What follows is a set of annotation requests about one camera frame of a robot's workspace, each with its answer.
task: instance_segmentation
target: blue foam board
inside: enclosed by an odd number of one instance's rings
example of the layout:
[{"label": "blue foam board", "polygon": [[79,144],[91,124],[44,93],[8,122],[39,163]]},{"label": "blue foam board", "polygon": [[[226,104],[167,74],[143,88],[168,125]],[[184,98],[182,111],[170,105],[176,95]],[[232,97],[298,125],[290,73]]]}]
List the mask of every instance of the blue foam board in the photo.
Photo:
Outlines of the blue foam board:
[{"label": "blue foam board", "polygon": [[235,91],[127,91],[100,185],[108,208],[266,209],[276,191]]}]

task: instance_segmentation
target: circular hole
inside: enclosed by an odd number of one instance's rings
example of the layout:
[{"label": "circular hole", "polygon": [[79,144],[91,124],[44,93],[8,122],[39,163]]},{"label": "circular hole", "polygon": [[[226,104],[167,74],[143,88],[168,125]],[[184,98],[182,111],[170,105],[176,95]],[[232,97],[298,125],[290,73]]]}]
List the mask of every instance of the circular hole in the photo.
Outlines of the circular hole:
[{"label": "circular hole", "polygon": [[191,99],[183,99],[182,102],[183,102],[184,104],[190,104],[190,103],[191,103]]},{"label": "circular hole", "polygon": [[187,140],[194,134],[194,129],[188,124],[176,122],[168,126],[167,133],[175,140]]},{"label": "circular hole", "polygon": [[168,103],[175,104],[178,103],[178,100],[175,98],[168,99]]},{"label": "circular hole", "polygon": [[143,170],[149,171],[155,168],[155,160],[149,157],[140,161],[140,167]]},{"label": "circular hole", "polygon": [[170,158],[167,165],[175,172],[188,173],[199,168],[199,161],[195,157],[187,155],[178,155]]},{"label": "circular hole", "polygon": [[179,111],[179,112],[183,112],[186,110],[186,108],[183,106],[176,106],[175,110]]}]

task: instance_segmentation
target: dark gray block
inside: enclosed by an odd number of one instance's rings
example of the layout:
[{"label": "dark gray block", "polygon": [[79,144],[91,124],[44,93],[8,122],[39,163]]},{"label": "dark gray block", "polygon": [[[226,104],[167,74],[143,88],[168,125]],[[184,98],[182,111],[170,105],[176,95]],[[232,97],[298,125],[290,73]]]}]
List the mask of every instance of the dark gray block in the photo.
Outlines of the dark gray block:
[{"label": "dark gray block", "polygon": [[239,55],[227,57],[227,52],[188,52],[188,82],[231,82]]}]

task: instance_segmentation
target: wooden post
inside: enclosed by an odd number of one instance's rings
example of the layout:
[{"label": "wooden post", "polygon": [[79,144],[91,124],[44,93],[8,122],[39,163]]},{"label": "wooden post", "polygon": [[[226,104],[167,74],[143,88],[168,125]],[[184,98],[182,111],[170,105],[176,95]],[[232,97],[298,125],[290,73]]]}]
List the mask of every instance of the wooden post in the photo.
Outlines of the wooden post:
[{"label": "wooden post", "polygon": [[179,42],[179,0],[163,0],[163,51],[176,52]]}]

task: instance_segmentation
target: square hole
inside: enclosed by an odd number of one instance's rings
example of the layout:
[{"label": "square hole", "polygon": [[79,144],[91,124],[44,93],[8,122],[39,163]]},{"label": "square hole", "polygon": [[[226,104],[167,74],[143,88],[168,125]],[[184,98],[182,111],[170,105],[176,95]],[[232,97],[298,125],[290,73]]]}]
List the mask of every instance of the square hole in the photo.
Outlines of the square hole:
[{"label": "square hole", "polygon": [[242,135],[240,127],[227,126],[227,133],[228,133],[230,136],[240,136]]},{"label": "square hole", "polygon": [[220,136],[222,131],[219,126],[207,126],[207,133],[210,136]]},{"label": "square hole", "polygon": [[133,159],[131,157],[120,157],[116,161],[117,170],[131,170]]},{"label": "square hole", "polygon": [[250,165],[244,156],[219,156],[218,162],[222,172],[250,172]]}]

========

(WHAT THE EXERCISE ASKS):
Count the lines of the listing above in which the word "mask" appears; state only the count.

(SOLUTION BELOW):
5